United States unemployment probably climbed in April to a 25-year high, showing the job market will be one of the last areas to emerge from the worst recession in at least 50 years, economists are saying ahead of reports this week.
The jobless rate jumped to 8.9 per cent last month from 8.5 per cent in March and employers cut at least 600,000 workers from payrolls for a fifth straight time, according to the median estimate in a Bloomberg News survey ahead of a May 8 Labour Department report. Other figures may show service industries shrank at a slower pace.
Companies may keep trimming staff and spending in a bid to shore up profits until sales show sustained gains, something economists say is unlikely for months.

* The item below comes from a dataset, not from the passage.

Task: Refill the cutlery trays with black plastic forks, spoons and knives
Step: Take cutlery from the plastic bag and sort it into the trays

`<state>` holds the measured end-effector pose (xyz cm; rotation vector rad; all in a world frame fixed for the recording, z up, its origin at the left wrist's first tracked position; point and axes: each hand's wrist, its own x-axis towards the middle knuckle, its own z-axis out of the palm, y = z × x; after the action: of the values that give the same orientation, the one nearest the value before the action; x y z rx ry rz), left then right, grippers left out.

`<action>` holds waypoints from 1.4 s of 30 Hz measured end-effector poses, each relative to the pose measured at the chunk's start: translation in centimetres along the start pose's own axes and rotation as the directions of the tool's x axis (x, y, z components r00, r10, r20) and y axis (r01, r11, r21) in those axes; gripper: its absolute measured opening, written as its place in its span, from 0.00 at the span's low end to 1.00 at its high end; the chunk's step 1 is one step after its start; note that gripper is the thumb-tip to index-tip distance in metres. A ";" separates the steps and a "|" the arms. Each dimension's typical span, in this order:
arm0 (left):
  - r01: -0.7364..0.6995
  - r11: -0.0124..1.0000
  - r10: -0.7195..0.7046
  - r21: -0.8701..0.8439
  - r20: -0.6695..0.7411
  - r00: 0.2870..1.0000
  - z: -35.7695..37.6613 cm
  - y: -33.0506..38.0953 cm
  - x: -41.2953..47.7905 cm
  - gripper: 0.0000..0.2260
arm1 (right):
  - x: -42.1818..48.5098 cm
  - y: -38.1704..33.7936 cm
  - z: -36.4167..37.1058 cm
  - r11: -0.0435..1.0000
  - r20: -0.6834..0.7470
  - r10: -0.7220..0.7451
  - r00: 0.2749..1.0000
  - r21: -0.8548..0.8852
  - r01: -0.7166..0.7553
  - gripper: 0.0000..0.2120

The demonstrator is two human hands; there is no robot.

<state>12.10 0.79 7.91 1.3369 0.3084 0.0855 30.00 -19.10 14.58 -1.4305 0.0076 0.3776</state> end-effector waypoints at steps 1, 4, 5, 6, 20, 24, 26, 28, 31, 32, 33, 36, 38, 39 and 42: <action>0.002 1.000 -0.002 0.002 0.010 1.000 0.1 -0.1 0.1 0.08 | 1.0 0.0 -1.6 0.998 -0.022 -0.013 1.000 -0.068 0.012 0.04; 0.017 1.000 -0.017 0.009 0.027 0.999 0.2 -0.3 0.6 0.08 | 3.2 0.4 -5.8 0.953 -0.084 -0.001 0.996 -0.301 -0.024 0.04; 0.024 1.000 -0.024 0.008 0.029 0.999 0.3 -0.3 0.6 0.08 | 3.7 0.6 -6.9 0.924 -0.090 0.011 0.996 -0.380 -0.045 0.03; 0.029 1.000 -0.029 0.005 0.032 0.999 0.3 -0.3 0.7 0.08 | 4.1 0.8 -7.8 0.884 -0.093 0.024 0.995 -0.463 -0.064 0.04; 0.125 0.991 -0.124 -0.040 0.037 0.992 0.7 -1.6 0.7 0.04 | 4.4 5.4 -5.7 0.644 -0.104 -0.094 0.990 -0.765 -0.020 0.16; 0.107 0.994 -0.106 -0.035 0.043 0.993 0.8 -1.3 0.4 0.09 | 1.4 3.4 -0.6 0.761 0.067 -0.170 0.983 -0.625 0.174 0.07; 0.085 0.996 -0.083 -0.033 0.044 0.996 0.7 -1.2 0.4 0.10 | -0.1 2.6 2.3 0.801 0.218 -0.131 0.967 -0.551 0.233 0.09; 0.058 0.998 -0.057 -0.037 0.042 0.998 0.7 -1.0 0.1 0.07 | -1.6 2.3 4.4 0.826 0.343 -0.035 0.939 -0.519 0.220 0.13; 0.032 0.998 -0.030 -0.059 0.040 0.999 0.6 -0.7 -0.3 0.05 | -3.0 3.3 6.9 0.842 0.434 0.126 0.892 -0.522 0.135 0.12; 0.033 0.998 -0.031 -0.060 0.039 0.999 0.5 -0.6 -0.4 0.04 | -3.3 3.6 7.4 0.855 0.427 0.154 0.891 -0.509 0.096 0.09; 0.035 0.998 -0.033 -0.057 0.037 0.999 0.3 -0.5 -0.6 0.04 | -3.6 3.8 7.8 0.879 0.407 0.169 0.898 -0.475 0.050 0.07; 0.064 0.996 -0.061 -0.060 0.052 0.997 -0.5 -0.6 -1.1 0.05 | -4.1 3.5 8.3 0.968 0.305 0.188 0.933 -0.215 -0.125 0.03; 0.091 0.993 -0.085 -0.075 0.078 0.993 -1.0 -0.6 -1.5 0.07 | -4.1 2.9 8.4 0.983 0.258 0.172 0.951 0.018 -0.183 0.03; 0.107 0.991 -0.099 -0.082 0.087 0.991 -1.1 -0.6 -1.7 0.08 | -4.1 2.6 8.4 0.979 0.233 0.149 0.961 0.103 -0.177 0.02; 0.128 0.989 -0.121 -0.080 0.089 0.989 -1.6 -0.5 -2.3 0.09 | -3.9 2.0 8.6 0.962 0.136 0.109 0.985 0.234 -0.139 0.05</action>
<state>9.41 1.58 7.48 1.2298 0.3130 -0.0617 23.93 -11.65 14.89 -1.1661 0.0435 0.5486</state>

Even when an economic rebound begins, the loss of jobs and smaller pay cheques are likely to lead to a muted expansion.
"The recession will be officially over this year, but the recovery will be sluggish," says Michael Gregory, a senior economist at BMO Capital Markets in Toronto. "Getting out of the jobs recession will take longer."
The 600,000 believed to have been fired last month bring total job losses since the recession began in December 2007 to 5.7 million, the most since World War II.
Gregory estimates that the unemployment rate may rise to 9.5 per cent by the end of the year and level off around 9.7 per cent in 2010.
Gross domestic product dropped at a 6.1 per cent annual pace in the first three months of this year after contracting at 6.3 per cent in the last quarter of 2008, Government figures showed last week. Consumer spending climbed, ending its biggest slide since 1980.
Still, economists surveyed by Bloomberg in early April believe spending, the biggest part of the economy, will falter again this quarter before showing more sustained gains in the second half of the year.